# Battery Consumption / Calculation  - Useful info!



## GRWXJR (Feb 7, 2013)

I was just looking about and came across this site.

Lots of useful info about connecting batteries for the lay-person (that'll be me then ) and a handy calculator feature so you can run 'what if' scenarios to work out how long your storage could last with different loads.

I wanted to check against my own figures how long my meagre storage of 1 x 75AH Leisure Battery could last now I've put LED's in to reduce consumption, and its nice and easy to do here:

Notes on Batteries

All the best.  G.


----------



## Firefox (Feb 7, 2013)

Probably the most important thing to realise is battery condition and charging efficiency are going to have more impact on what capacity you can get than formulas. But there aren't any forumals to work out how well you have charged or how damages/sulphated your batteries are.

Theoretically you can add all your wattages together work out your current draw and apply the peukert thing and work out how long you've got.

Practically you can take your battery capacity say 100 Ah and multiply by 50% = 50 Ah to avoid deep discharge and further damage. Now take that 50 Ah and multiply by 80% to allow for inefficient charging, another 80% to allow for poor condition, and another 80% for rapid discharge effects. 0.8x0.8x0.8 is another 50% Giving you 50Ahx 0.5 = 25 Ah.

Basically any 1 or 2 year old battery, whatever capacity it says on the tin you can divide that by 4. So a 100Ah battery becomes 25Ah or an 80 Ah becomes 20Ah. This is why people who have old leisure batteries or ones they got free from a friend wonder why their batteries last for so little time.


----------



## GRWXJR (Feb 7, 2013)

I take your points Firefox.  I just thought that it might be a useful tool as a starting point for lots of folks to whom electrickery is a closed book (esp. if wondering how much storage you'd need or if putting in new batteries what to go for).

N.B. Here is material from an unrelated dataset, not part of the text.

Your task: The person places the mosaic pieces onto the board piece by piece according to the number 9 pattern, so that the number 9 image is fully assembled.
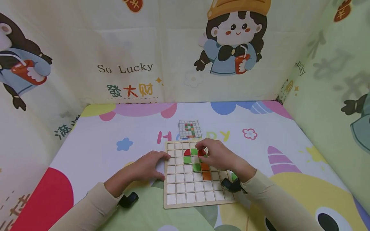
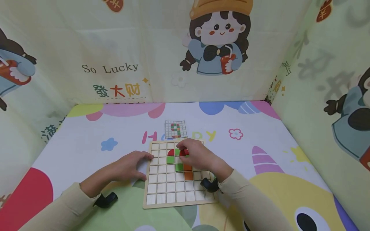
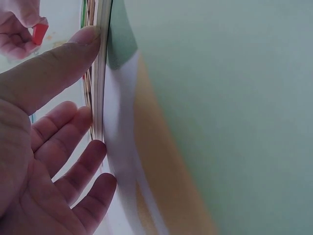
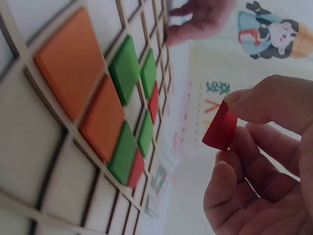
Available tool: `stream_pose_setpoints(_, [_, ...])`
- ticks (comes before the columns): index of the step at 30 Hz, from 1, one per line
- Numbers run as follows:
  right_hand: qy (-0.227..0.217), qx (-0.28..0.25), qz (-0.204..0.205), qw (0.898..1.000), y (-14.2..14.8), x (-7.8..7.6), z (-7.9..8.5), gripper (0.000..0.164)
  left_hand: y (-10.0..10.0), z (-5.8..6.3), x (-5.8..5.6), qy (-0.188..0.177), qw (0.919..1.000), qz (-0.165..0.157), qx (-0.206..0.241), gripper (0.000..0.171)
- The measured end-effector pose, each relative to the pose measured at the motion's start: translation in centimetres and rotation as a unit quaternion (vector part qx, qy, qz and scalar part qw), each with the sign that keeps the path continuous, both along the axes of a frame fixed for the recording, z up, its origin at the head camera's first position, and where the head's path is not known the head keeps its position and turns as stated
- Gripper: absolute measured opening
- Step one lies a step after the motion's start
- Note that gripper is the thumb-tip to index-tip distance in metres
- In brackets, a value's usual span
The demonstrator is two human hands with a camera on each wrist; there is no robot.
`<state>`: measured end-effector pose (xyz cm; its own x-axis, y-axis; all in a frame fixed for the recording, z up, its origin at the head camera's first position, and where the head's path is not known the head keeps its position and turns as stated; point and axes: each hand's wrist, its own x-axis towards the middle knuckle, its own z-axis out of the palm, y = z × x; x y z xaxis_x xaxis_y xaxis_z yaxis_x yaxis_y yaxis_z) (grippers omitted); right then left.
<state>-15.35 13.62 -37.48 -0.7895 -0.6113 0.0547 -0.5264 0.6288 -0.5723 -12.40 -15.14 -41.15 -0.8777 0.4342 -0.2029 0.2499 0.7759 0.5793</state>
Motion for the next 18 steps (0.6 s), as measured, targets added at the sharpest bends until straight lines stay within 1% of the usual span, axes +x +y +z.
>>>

I do know a little bit about batteries and lecky, but it was still nice to have the calculator support my own estimates.

After all, any of us can add in a de-rate factor for an older battery after using the calculator, or it could help someone work out what they OUGHT to be getting if they are concerned that their battery might not be up to snuff maybe?

I liked it anyway :dance:


----------



## Firefox (Feb 7, 2013)

I'm not really knocking the calculator, if it seemed like that  It works fine assuming your battery is new and perfectly charged. Just a caveat really for people using it, that very rarely are the batteries they are using in that condition. 



  There's a great tendency generally to think a 100 Ah battery means that's how much you start with.

For the average motorhome  (if there is such a thing!) 80 to 100 Ah is fine for weekenders or campsite users, wilders will probably want 200 Ah and fulltimers+wilders 300Ah. Any more than 300Ah in the average motorhome eats into the payload and space rather too much for most people's comfort.


----------



## GRWXJR (Feb 7, 2013)

*Battery Oomph!*

@ Firefox  





> There's a great tendency generally to think a 100 Ah battery means that's how much you start with.



Yep - tis a good point that.  Even with a spanking new un I work on 50% (so 50Ah for a 100AH rated battery) as the actual 'useable' capacity so that you don't spank the thing and wreck its longevity.

IF my 75AH battery was fit (& it isn't, but then with what I spent on the van with all it came with I'd be an eternal optimist if I expected all to be perfect), then I estimated max 24 hours use with a draw of up to 1.5A.

75 / 1.5 = 50 Hours, but then divide that by 2 to allow for the 50% rule is how I looked at it - which is pretty consistent with your statement that a (good) 80 - 100AH single 12v should be good enough for a weekender like I expect to use the van for :cool1:

But as my 75AH is basically FUBAR and needs replacing , I know it won't last anything like as long as that (but at least my calcs prove that the thing is kaput without me needing a decent disharge tester or other gadget (there's one in work I have access to, but lots of folks won't have access to a £150 Digital Battery Discharge Tester).


----------